SIGHTINGS


 
Tracking The Amazing
Navigational Systems Of Animals
By Lee Bowman
Scripps Howard News Service
1-28-99
 
ANAHEIM, Calif. - Researchers are homing in on the details of the magnetic sense that seems to guide animals ranging from honeybees and homing pigeons to trout and whales across vast distances. Though the navigational abilities of birds and other migrating animals have been noted for centuries, scientists are using new imaging techniques along with other tools to trace how the internal compasses of animals work.
 
"Pigeons have proved to be unsatisfactory test subjects because they're so difficult to keep in a controlled lab setting, and they so far have been able to overcome every attempt that scientists have made to thwart their finding their way," Michael Walker, a biologist at the University of Auckland in New Zealand told the annual meeting of the American Association for the Advancement of Science.
 
Walker and Carol Diebel, a researcher at Auckland Medical School, have turned to the trout, first showing in lab tests that the fish respond to magnetic fields in experimental tanks, then finding the tiny organ within the trout's nose that actually senses the Earth's magnetic field and sends information to the brain.
 
Diebel described the effort as akin to "finding the magnetic needle in a haystack," and probably understated the complexity of her quest. It took four years and involved using a series of ever more powerful microscopes to find the cells containing magnetite crystals near the end of a nerve network called the trigeminal nerve.
 
Magnetite, an oxide of iron, is also known as lodestone, the mineral first used by humans to make magnetic compasses more than 2,000 years ago.
 
Joseph Kirchvink, a professor of geobiology at California Institute of Technology, said the material has been found in animals ranging from bacteria to humans, though people have shown no innate ability to navigate without visual cues.
 
Walker said the only thing his research team hasn't been able to observe is how rainbow trout (actually American imports) use navigation skills in their life cycle, "since our trout seem to have given up ocean spawning in favor of our lakes."
 
Scientists suspect many animals have several built-in navigation systems, including electrical currents in some fish and signals from sunlight in birds, which appear to fall back on the magnetic field mainly when sunlight is blocked by clouds.
 
Although researchers haven't been able to confuse pigeons with magnets or wire coils attached to them, nature does sometimes throw them off, with flocks of homing birds occasionally becoming irretrievably lost.
 
"There has been some speculation and some confirmation that magnetic storms have been going on when the pigeons were lost," said Robert Beason, a professor at the State University of New York at Geneseo.
 
Beason, who has been studying navigation in the bobolink and other birds for more than 25 years, reported that the magnetic sense in birds appears to be tied to optical nerves.
 
"Light is important in their magnetic representation: it has to be present for their navigation system to be activated.

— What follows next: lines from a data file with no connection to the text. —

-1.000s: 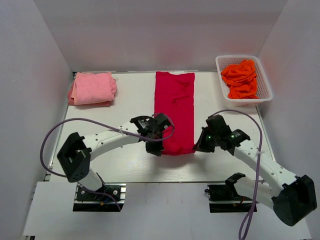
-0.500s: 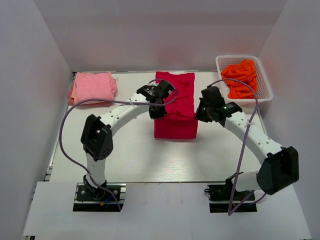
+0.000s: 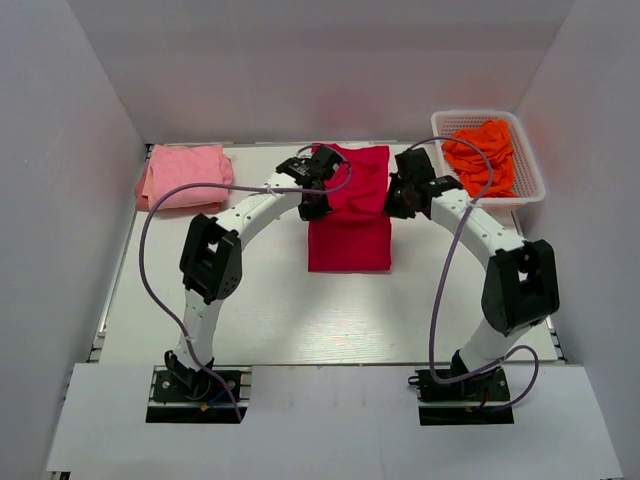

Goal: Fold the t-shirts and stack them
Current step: Fold the folded rectangular tshirt in 1/3 of the way

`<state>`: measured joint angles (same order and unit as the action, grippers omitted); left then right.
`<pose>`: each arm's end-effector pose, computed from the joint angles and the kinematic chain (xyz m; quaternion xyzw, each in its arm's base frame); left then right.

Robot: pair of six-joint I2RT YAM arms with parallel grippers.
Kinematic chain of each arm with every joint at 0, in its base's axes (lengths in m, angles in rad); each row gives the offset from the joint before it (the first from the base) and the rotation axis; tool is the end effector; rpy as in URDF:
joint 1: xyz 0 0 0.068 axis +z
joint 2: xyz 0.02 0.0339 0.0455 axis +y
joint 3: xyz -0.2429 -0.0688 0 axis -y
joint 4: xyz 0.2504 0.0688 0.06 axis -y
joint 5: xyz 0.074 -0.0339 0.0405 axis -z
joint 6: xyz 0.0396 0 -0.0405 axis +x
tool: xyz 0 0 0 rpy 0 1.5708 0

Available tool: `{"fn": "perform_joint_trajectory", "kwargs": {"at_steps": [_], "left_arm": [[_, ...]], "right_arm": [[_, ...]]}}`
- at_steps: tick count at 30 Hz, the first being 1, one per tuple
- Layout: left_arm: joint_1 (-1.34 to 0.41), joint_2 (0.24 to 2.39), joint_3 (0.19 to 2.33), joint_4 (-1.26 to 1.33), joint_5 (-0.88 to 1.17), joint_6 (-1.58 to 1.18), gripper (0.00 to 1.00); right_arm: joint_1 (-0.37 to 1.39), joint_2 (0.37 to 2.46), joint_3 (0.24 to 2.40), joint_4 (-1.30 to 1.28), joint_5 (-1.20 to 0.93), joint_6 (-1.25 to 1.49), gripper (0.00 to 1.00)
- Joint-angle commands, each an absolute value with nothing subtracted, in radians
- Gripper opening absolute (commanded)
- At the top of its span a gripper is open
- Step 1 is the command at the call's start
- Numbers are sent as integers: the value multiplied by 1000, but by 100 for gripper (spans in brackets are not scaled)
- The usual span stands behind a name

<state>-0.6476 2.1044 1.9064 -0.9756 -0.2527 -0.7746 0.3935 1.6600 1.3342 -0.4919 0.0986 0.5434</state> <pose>0.3603 -0.2601 0.2286 -0.0865 0.9690 -0.0341 0.2289 0.3484 0.1404 0.2494 0.0876 0.9248 0.1249 0.3484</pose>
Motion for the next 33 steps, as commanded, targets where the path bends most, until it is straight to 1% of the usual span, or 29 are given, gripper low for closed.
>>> {"fn": "perform_joint_trajectory", "kwargs": {"at_steps": [1, 11, 12, 17, 18, 19, 20, 21, 22, 23, 24, 25, 26, 27, 28, 29, 31, 32, 33], "left_arm": [[-621, 2118, 1962, -950, -239, -749, 0], [-583, 2240, 2069, -874, -239, -672, 0], [-574, 2249, 2080, -865, -248, -672, 0], [-565, 2283, 2089, -822, -239, -672, 1], [-555, 2295, 2101, -822, -239, -672, 3], [-555, 2310, 2102, -822, -239, -672, 9], [-555, 2319, 2120, -813, -239, -672, 29], [-545, 2328, 2146, -813, -239, -672, 40], [-531, 2338, 2161, -784, -227, -672, 54], [-522, 2358, 2180, -766, -227, -672, 73], [-499, 2368, 2218, -738, -236, -681, 76], [-483, 2384, 2245, -712, -236, -681, 87], [-467, 2402, 2322, -697, -207, -695, 100], [-433, 2436, 2357, -696, -193, -710, 100], [-417, 2436, 2381, -696, -174, -721, 100], [-404, 2436, 2381, -696, -141, -721, 100], [-382, 2360, 2315, -674, -129, -712, 100], [-382, 2321, 2218, -649, -120, -703, 100], [-382, 2280, 2163, -640, -111, -690, 100]], "right_arm": [[373, 1709, 1405, -457, 77, 535, 0], [327, 1861, 1503, -443, 11, 520, 0], [319, 1893, 1508, -443, -26, 519, 0], [302, 1960, 1558, -433, -41, 529, 0], [301, 1979, 1574, -431, -44, 529, 0], [293, 1994, 1580, -425, -57, 529, 0], [287, 2005, 1601, -417, -58, 531, 0], [285, 2020, 1608, -410, -66, 535, 0], [266, 2043, 1618, -382, -93, 540, 11], [261, 2057, 1632, -358, -124, 546, 16], [250, 2071, 1697, -336, -138, 557, 17], [226, 2124, 1727, -330, -149, 572, 33], [219, 2146, 1790, -339, -166, 577, 41], [210, 2182, 1866, -353, -190, 581, 45], [186, 2210, 1922, -363, -215, 581, 59], [183, 2215, 1936, -374, -279, 575, 64], [178, 2172, 1886, -361, -290, 527, 78], [179, 2128, 1856, -335, -305, 509, 90], [183, 2106, 1759, -315, -322, 496, 90]]}}
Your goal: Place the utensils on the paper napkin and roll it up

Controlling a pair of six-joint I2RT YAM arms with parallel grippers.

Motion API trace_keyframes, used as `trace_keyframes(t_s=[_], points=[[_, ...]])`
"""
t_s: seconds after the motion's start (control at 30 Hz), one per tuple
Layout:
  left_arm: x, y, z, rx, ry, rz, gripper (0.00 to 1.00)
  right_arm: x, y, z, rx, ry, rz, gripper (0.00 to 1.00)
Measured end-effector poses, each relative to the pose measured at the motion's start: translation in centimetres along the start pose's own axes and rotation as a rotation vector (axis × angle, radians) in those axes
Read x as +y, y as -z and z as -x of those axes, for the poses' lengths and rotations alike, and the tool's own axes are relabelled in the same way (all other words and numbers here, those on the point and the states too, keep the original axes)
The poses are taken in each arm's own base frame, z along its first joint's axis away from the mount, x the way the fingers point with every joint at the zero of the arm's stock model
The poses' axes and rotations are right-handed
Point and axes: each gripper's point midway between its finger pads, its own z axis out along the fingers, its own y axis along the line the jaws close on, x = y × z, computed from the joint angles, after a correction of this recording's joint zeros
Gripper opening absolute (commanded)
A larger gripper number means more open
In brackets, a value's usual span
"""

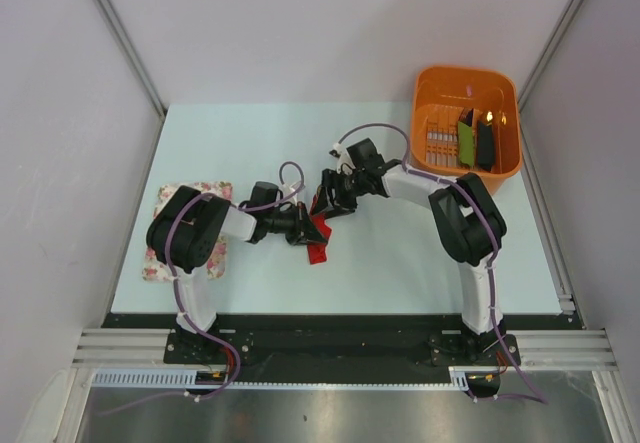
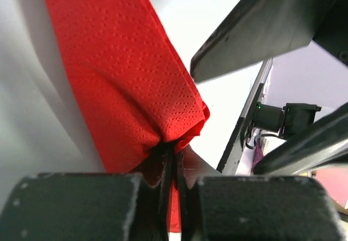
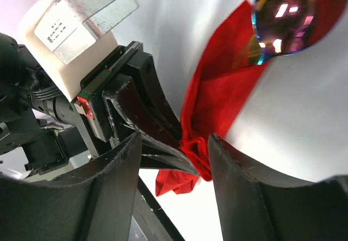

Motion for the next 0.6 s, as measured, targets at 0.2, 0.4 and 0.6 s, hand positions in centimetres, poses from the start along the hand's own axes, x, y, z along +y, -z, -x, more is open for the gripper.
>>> trace_keyframes(t_s=[0.2,0.4,0.6], points=[[-0.2,0.0,0.0,-0.003,-0.025,-0.007,0.00,-1.0,-1.2,-0.6,0.017,-0.012,-0.017,0.49],[-0.3,-0.1,-0.1,-0.007,-0.065,-0.014,0.00,-2.7,-2.2,-0.9,0.031,-0.053,-0.038,0.45],[-0.2,-0.1,-0.2,-0.005,-0.083,-0.017,0.01,-2.7,-2.4,-0.9,0.028,-0.051,-0.037,0.26]])
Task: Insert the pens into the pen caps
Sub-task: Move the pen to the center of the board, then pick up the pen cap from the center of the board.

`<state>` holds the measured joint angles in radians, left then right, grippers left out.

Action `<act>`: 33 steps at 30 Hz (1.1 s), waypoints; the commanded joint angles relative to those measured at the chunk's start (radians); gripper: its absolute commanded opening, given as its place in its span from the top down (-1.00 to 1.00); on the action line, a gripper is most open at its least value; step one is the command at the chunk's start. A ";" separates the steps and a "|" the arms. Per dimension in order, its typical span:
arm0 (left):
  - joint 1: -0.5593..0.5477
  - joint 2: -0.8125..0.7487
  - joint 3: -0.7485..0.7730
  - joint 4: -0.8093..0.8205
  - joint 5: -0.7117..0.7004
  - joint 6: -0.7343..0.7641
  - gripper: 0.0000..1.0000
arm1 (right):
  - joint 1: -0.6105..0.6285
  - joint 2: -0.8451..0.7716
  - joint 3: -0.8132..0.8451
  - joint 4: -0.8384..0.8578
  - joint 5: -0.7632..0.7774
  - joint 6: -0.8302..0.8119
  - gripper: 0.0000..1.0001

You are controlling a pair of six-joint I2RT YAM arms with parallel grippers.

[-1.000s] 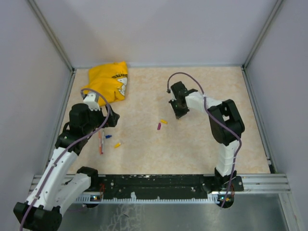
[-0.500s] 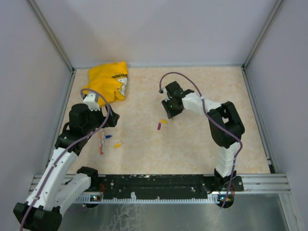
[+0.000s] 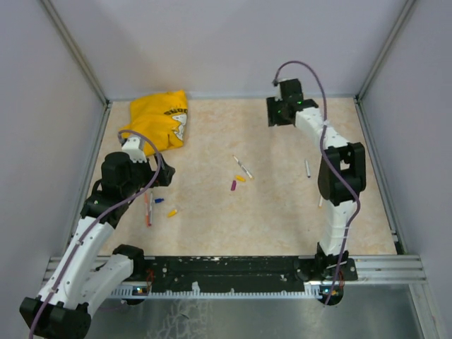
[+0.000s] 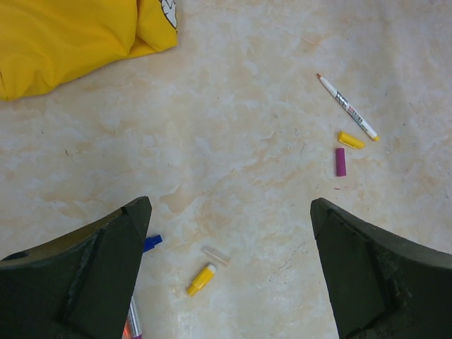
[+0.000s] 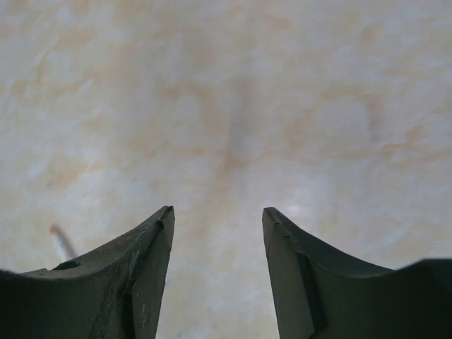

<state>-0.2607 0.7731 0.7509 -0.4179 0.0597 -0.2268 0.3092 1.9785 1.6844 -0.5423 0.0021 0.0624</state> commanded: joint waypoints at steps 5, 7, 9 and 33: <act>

We've tried to get the bobolinks to move in darkness, but they just slept," Beason said.
 
Walker said the new information about the location of magnetic field detectors has prompted new experiments on pigeons fitted with magnets on the front of their heads.
 
"Early indications are that the birds find it hard, but not impossible to work out where home is after this treatment. We suspect this may mean they have more than one built-in compass, yet another needle to be found."